Dreams in Transit by Karen Martinez (2017, 29 min) 

Dreams in Transit is a poetic, cine-essay style documentary reflecting on the theme of identity and belonging for contemporary migrants. The narrator, a London-based Trinidadian, returns to the Caribbean to explore the meaning of ‘home’ and where it is that both migrants and non-migrants might be said to ‘belong’. Using a kaleidoscopic collage approach, the film weaves actuality, poetry, narration, fiction, and interviews with a range of people. Perhaps identity is not so much a fact but a production, which is never complete, always in process. 

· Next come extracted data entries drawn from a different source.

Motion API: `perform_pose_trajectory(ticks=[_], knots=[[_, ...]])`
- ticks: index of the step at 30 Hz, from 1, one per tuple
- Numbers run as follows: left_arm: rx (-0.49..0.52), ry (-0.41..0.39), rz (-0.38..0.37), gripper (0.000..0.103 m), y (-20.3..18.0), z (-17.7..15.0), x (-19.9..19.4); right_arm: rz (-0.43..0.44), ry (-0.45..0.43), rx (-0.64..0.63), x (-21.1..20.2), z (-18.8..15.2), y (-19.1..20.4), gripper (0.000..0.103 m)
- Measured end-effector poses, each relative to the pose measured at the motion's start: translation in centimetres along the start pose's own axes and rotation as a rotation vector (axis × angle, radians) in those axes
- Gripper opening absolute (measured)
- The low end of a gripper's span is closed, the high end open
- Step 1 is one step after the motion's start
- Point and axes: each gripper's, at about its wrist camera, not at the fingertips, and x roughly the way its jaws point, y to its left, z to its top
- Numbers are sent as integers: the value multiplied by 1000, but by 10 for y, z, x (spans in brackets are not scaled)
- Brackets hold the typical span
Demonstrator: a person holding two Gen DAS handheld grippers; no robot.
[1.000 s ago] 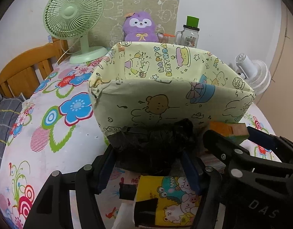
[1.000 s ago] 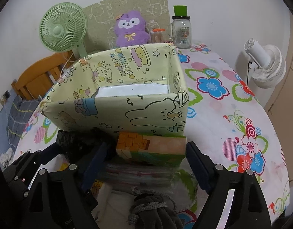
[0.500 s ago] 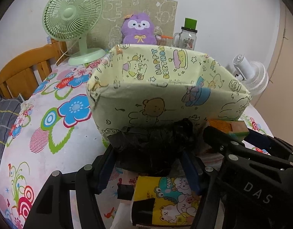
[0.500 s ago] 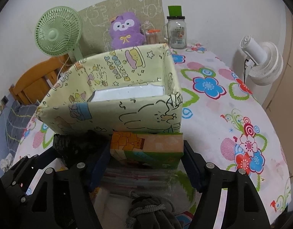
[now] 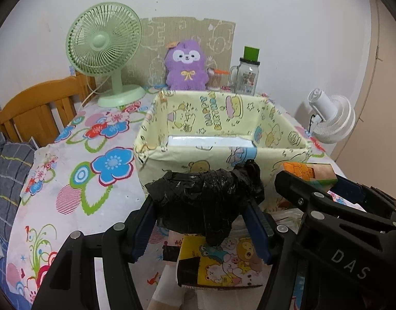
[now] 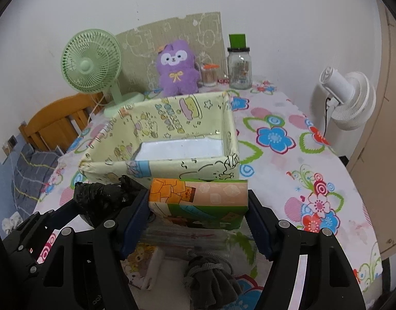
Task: Organize soft objects
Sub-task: 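Lift the black bundle with the left gripper while the right gripper lifts the tissue box over the fabric box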
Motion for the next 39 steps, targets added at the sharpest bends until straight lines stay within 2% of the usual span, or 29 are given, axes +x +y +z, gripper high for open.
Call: perform_pose_trajectory(ticks=[20,39], knots=[[14,-97,-4,67,-6,24,-42,4,-102,-28,-51,24,9,74],[28,-124,14,67,-11,56,-36,3,-129,-35,-47,56,8,74]])
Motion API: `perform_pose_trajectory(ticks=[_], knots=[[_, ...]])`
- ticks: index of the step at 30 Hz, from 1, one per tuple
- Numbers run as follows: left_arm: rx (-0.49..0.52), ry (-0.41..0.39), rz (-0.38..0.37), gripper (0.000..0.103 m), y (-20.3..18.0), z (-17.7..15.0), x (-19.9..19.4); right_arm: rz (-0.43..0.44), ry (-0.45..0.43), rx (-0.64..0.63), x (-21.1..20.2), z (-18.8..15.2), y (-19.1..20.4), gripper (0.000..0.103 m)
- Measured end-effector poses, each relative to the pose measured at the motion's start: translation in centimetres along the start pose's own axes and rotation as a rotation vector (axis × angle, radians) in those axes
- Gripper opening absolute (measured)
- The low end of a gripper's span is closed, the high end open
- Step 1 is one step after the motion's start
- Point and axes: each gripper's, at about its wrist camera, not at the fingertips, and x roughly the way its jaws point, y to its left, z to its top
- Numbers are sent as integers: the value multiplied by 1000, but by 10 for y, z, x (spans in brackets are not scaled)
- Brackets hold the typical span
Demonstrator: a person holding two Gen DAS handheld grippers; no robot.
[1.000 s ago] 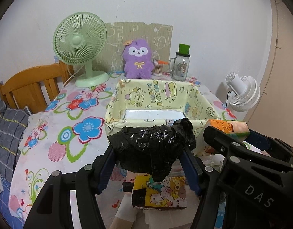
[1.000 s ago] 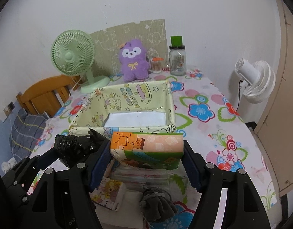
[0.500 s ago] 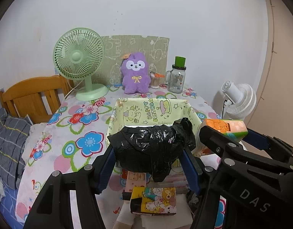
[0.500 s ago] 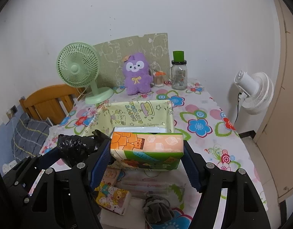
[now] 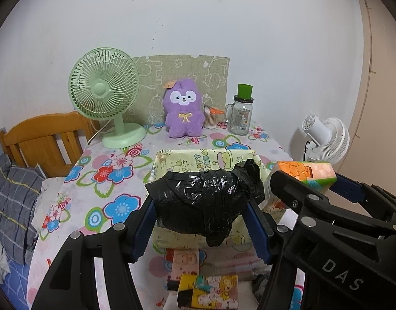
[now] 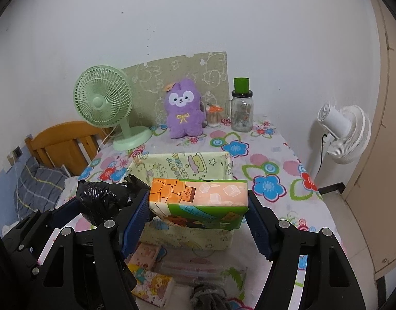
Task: Organize soft objects
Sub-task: 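Lift the black bundle with the left gripper while the right gripper lifts the tissue box over the fabric box, then lower both items into the fabric box and open both grippers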
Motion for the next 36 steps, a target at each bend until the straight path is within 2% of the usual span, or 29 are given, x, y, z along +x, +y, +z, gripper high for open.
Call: perform_pose_trajectory(ticks=[16,25,36], knots=[[-6,28,0,67,5,20,48,-29,21,-6,49,21,-4,74],[11,48,14,67,10,33,77,-10,42,-12,82,34,0,74],[-20,105,6,68,20,38,107,14,79,-10,116,40,1,74]])
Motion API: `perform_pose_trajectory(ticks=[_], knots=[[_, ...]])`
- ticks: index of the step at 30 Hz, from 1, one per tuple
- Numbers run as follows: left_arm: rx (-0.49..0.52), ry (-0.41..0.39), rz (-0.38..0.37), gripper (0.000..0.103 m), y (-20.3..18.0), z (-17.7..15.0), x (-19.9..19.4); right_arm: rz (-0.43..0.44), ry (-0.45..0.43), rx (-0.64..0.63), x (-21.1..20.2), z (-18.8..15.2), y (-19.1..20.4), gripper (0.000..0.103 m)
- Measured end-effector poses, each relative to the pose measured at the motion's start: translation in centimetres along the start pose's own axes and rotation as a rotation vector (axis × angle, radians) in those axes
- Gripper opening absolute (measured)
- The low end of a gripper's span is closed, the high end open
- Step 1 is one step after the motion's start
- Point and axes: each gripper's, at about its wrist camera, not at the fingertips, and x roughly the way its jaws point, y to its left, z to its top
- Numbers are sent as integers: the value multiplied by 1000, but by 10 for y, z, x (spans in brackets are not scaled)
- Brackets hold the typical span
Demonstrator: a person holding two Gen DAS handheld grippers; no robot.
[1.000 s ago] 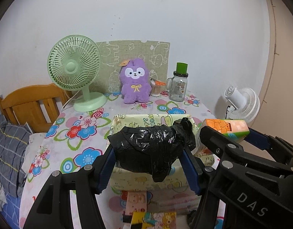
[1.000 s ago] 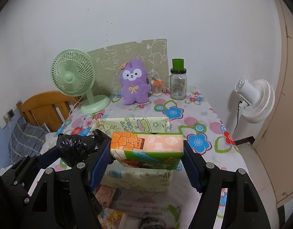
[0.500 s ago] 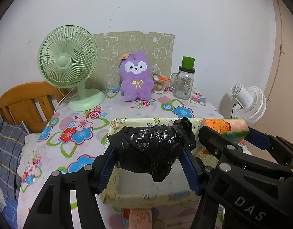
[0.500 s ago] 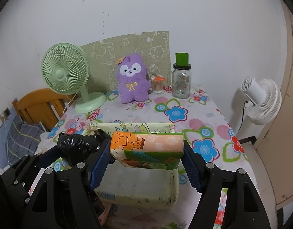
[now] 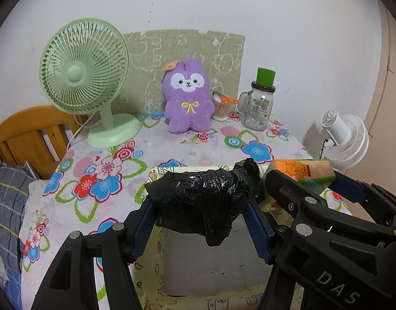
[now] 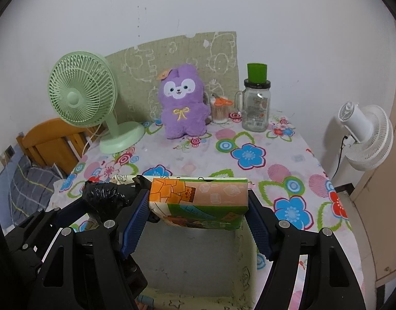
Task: Organize soft objects
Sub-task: 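Lower both items into the fabric box and open both grippers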
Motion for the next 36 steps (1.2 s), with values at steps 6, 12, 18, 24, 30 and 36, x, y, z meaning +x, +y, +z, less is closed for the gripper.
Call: perform_pose_trajectory(ticks=[6,12,18,24,30,36], knots=[[-8,37,-15,70,4,-1,13,5,19,2,14,0,-1,75],[-12,70,-33,83,6,0,21,14,36,1,23,1,-2,76],[5,89,-43,88,2,-2,23,24,54,-9,25,0,-2,81],[21,81,-47,98,-3,-2,18,12,29,-24,16,1,1,94],[36,65,-49,103,-8,-3,7,2,20,-26,5,-1,1,94],[38,44,-42,103,-12,-6,-8,-1,5,-30,-12,-5,3,94]])
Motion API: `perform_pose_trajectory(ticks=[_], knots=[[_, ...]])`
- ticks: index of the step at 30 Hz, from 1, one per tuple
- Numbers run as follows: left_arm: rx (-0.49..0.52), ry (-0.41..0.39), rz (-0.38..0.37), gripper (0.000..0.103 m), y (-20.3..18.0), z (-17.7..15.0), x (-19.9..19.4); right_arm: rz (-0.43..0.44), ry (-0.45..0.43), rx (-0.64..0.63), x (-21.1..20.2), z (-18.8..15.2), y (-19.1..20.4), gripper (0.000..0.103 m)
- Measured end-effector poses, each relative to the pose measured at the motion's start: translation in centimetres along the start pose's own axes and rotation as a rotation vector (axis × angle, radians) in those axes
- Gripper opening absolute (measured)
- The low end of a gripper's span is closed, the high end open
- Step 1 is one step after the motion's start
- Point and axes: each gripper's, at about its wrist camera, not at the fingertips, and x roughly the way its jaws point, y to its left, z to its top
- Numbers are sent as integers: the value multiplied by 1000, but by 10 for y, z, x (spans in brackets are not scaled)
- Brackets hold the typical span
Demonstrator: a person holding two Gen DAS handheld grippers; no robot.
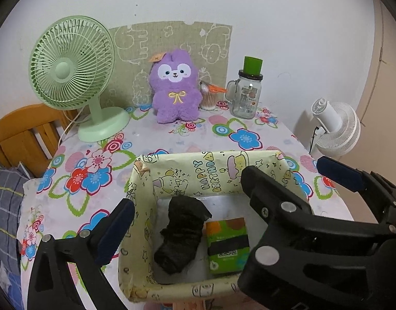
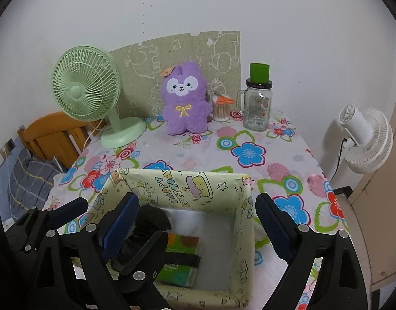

Michelle Materre is a film producer, writer, arts administrator, and distribution and marketing specialist. Materre managed the marketing and positioning of 23 films with KJM3 Entertainment Group, Inc.—a film distribution and marketing company that specialized in multicultural film and television projects co-founded by Materre—including the successful theatrical release of the highly acclaimed film Daughters of the Dust, by Julie Dash. Materre also founded Creatively Speaking, her critically acclaimed film forum for presenting works by and about women and people of color for 21 years. Creatively Speaking’s mission is to change the cultural narrative and expand audiences for independent film and video artists of color through community screenings and thoughtful discussions. 

Jane Addams Hull-House Museum (JAHHM) draws upon the legacy of international peace activist and feminist, Jane Addams, and other social reformers who worked, alongside their immigrant neighbors, to create social change on the Near West Side of Chicago during the Progressive Era. The Museum preserves and develops the original Hull-House site for the interpretation and continuation of the historic settlement house vision. Exhibitions and public programs elevate histories of activism, progressive education and democratic principles of participation and exchange, and connect them to present-day social justice issues.